The impact of stellar feedback on the density and velocity structure of the interstellar medium

TL;DR

This study uses high-resolution simulations to demonstrate that stellar feedback significantly influences the density and velocity structures of neutral hydrogen in disc galaxies, matching observations and indicating feedback-driven turbulence across scales.

Contribution

The paper provides the first detailed comparison of simulated HI structures with observations, highlighting the role of stellar feedback in shaping interstellar turbulence across galaxy scales.

Findings

Feedback-regulated galaxies exhibit turbulence consistent with super-sonic scaling.

Simulations match observed HI power spectra from THINGS survey.
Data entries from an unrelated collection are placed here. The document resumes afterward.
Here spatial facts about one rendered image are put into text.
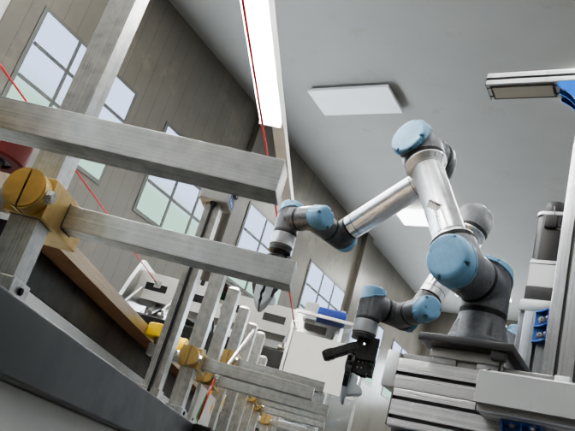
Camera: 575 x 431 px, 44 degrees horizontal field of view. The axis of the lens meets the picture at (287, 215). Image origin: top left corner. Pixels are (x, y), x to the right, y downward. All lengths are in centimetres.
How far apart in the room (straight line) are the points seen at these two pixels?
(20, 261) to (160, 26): 852
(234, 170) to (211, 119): 938
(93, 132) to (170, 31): 882
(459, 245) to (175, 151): 117
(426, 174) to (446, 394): 56
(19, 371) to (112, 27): 44
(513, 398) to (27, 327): 104
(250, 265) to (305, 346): 381
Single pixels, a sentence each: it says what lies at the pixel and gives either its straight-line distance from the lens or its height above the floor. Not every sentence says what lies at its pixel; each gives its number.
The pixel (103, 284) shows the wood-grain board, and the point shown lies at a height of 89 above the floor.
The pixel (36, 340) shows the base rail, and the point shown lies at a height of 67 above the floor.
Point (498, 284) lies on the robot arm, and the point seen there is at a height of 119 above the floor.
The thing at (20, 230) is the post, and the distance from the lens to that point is 86.
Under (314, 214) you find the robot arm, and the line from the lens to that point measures 211.
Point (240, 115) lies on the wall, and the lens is 1054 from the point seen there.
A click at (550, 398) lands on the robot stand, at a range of 157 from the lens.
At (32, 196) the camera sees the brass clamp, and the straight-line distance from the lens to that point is 84.
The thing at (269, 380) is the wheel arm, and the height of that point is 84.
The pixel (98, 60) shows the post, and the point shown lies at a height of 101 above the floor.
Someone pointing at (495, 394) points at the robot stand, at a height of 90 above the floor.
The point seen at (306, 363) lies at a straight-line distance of 461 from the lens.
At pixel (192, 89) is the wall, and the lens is 969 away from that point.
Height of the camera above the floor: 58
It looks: 21 degrees up
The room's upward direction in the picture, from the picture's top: 17 degrees clockwise
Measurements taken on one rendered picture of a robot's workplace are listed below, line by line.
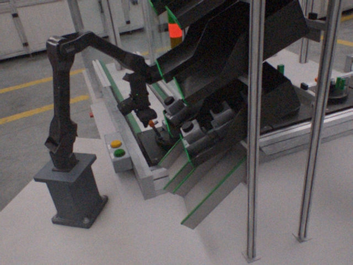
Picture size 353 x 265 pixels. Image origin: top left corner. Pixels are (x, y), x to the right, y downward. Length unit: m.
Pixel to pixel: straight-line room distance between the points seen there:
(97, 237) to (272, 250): 0.54
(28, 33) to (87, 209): 5.47
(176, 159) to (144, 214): 0.22
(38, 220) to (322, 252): 0.92
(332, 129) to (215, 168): 0.68
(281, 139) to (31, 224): 0.96
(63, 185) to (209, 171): 0.45
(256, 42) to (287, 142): 0.77
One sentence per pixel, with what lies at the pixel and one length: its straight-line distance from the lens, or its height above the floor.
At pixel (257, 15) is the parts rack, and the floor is 1.52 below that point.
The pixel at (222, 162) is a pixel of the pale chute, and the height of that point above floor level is 1.11.
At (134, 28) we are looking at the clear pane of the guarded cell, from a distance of 2.51.
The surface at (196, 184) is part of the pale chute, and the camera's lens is 0.98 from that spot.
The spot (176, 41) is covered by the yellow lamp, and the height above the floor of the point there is 1.30.
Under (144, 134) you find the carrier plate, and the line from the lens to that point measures 1.36.
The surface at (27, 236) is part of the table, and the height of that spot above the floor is 0.86.
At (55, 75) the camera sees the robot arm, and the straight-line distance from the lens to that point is 1.02.
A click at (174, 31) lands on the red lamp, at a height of 1.33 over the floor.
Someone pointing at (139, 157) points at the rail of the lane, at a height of 0.96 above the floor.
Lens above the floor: 1.67
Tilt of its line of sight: 32 degrees down
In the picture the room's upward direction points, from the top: 7 degrees counter-clockwise
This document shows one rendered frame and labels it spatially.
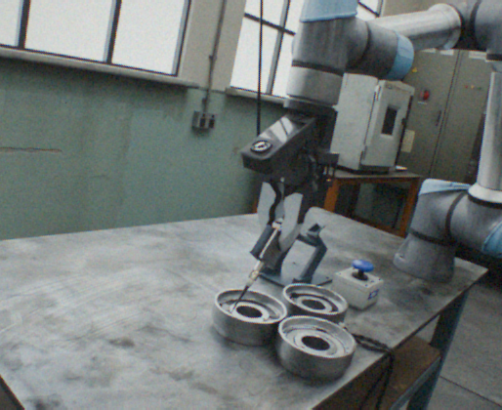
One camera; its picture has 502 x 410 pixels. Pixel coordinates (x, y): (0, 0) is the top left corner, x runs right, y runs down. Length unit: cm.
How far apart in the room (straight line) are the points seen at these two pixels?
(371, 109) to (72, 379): 259
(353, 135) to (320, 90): 233
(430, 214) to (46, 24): 174
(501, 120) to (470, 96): 350
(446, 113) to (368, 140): 174
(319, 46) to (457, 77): 396
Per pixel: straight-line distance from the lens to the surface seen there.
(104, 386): 53
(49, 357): 57
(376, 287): 87
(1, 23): 213
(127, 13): 241
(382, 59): 69
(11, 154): 211
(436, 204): 110
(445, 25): 99
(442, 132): 452
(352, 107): 296
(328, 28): 63
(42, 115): 213
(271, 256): 66
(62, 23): 224
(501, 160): 101
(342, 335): 67
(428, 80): 462
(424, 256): 112
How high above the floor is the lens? 112
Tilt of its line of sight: 13 degrees down
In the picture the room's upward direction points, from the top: 11 degrees clockwise
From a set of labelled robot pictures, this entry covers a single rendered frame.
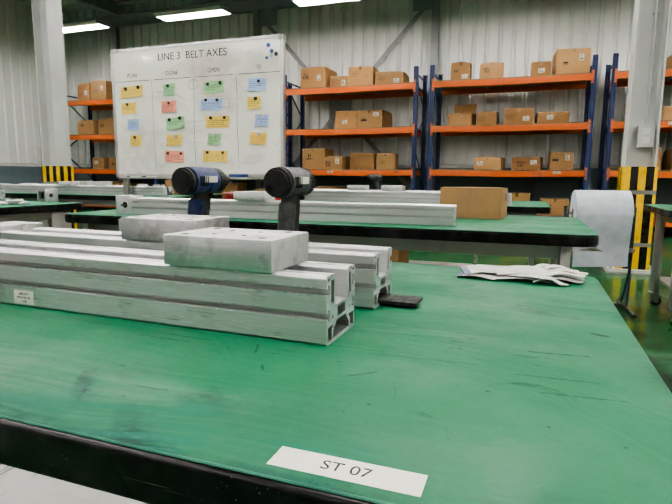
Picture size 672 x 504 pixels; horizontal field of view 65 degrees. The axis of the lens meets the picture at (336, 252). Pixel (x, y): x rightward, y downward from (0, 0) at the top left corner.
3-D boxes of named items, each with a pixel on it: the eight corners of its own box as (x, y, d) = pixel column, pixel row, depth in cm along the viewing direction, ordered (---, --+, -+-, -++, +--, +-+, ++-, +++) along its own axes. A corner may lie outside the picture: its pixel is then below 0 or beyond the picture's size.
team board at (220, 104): (104, 297, 421) (89, 43, 393) (146, 285, 468) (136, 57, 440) (272, 316, 370) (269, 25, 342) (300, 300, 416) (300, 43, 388)
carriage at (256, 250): (164, 284, 70) (162, 233, 69) (212, 271, 80) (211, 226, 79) (271, 295, 64) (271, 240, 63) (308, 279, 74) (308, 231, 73)
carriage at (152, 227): (122, 254, 96) (120, 217, 95) (162, 246, 106) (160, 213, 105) (195, 259, 90) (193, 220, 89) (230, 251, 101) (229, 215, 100)
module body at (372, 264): (3, 271, 109) (0, 231, 108) (45, 264, 118) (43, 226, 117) (373, 309, 80) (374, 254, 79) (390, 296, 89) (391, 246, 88)
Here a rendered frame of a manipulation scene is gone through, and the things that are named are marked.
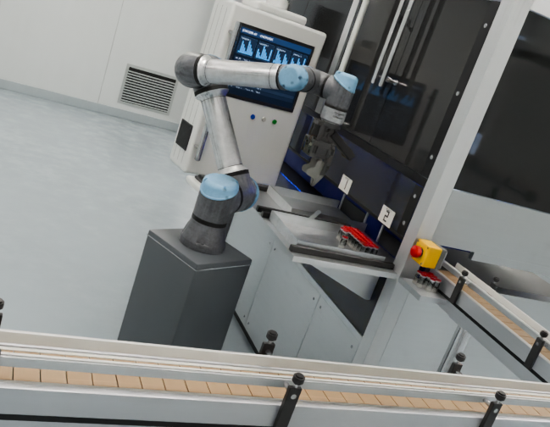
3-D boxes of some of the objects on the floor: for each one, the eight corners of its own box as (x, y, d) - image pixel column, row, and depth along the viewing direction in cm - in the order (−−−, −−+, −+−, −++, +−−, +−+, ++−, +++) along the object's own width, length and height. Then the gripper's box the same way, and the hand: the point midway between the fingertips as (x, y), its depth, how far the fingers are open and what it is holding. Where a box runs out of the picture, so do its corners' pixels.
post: (320, 472, 246) (558, -94, 189) (327, 484, 241) (574, -95, 183) (306, 472, 243) (543, -103, 186) (312, 484, 238) (558, -103, 181)
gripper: (311, 114, 199) (289, 177, 205) (322, 121, 191) (299, 186, 197) (334, 121, 203) (312, 182, 209) (347, 128, 195) (323, 191, 201)
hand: (314, 182), depth 204 cm, fingers closed
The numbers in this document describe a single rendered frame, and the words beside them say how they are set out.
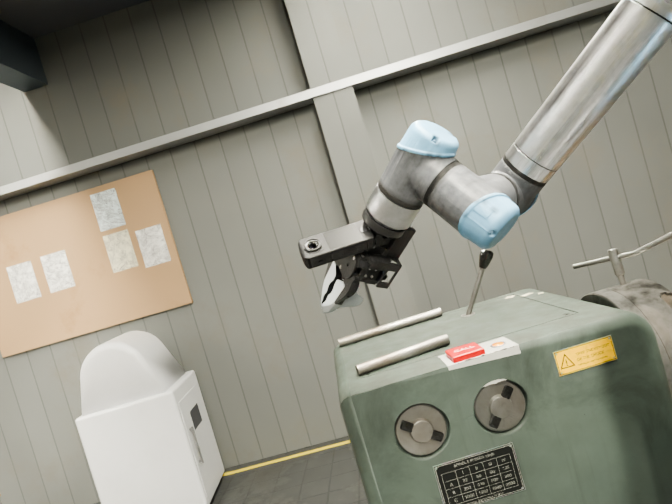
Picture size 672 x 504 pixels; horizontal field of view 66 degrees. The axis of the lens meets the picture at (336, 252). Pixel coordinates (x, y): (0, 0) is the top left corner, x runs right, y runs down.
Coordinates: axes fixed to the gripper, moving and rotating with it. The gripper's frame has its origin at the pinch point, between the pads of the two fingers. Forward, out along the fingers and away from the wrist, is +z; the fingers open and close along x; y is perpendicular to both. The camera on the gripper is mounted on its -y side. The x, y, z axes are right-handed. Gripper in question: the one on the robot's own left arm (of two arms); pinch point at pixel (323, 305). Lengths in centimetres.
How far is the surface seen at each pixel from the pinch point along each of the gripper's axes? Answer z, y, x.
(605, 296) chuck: -11, 67, 1
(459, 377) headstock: 1.7, 24.5, -13.2
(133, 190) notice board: 186, 7, 301
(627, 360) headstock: -12, 51, -19
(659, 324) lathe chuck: -14, 69, -11
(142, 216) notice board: 198, 16, 286
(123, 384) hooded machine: 244, 11, 162
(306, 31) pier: 33, 97, 316
Stellar feedback impacts gas structure from small to large scales.

Abstract

We study the impact of stellar feedback in shaping the density and velocity structure of neutral hydrogen (HI) in disc galaxies. For our analysis, we carry out $\sim 4.6$pc resolution $N$-body+adaptive mesh refinement (AMR) hydrodynamic simulations of isolated galaxies, set up to mimic a Milky Way (MW), and a Large and Small Magellanic Cloud (LMC, SMC). We quantify the density and velocity structure of the interstellar medium using power spectra and compare the simulated galaxies to observed HI in local spiral galaxies from THINGS (The HI Nearby Galaxy Survey). Our models with stellar feedback give an excellent match to the observed THINGS HI density power spectra. We find that kinetic energy power spectra in feedback regulated galaxies, regardless of galaxy mass and size, show scalings in excellent agreement with super-sonic turbulence ($E(k)\propto k^{-2}$) on scales below the thickness of the HI layer. We show that feedback influences the gas density field, and drives gas turbulence, up to large (kpc) scales. This is in stark contrast to density fields generated by large scale gravity-only driven turbulence. We conclude that the neutral gas content of galaxies carries signatures of stellar feedback on all scales.